I-managers say security is their top priority. And for good reason.
Many companies have yet to hire high-powered expertise to secure their Internet resources. Meanwhile, security problems continue to mount. Just take a look at some recent Interactive Week print and Web site headlines:
"Flaw Detected in Check Point Security." Holes were found in Check Point Software Technologies FireWall-1 — one of the most popular firewalls on the market — that could allow hackers to launch denial-of-service attacks.
"Oracle8i Found to Have Holes." Vulnerabilities were discovered that would allow hackers to mess with the Nets popular database software.
"Managed Security Deals Leave Networks Vulnerable." Some managed security providers, hired to monitor and manage everything from firewalls to detection systems, lack the expertise or personnel to do the job.

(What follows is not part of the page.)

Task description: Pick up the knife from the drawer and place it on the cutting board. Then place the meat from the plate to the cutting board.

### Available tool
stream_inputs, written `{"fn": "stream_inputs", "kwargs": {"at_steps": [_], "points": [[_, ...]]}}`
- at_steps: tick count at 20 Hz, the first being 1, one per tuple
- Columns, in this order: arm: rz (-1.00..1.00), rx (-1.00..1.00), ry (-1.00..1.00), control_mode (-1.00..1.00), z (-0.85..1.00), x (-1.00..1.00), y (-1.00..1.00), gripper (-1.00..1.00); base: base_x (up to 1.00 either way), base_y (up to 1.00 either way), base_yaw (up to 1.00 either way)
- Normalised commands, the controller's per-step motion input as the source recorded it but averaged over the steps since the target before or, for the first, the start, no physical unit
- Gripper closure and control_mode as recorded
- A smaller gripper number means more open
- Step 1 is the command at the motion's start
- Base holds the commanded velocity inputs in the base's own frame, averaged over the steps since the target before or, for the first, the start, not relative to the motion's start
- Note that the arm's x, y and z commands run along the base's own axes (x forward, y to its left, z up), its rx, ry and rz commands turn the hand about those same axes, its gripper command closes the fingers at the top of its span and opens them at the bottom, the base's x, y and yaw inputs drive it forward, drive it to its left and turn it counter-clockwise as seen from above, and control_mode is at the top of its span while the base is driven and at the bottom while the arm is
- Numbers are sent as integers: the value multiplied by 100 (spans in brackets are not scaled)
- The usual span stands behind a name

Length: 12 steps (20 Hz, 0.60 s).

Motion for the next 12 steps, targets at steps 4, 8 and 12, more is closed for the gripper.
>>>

"U.S. Sites on Russian Mafia Hit List." This weeks issue reports that 40 e-commerce/financial sites have been identified by the FBI as "Russian Mafia" targets and 1 million credit card numbers have been stolen.
Whats going on? I dont want to get off on a Milleresque rant here, but without some expert help, things are only going to get worse for the business and technology executives overseeing corporate Net initiatives. Not only do I-managers have to put up with the same problems that have haunted them for years — brain-dead users who litter the tops of their notebooks with password-filled Post-It Notes, pimple-faced social misfits out for a little joy ride on the information superhighway and new viruses that attack with a vengeance that makes the bubonic plague of 1347 seem like a mild summer cold — they now have to concern themselves with key software and security products that have enough holes to make a Swiss cheese maker proud, incompetent service firms that render the term "security expert" oxymoronic and, oh yeah, Russian Mafiosos who make The Sopranos Valery seem as docile as the Maytag repairman.
But theres no punch line here. According to a recent FBI/Computer Security Institute survey, 85 percent of respondents — primarily large corporations and federal agencies — have detected breaches in the last year.
Security packages help, but the best tools are only as good as the people managing them. The trick, most experts say, is to get help.
Many firms have started to hire chief security officers — executives charged with battening down the corporate hatches. The position is gaining acceptance, particularly inside large multinationals, but still isnt common.
Another option is to partner with a security intelligence firm. As this weeks cover story points out, this new breed of service provider can find the vulnerabilities and risks that arent usually found. But this is a new offering and, says The Yankee Group, less than 100 firms have signed up.
Granted, salaries for good CSOs range into six figures. And prices for outside services vary, though none comes cheap. But consider the alternative.The FBI/CSI found that 64 percent of the respondents to its survey experienced a financial loss, some in excess of $375 million. And, if the upper echelon needs to be further convinced that the problems are real and growing, just show them some headlines.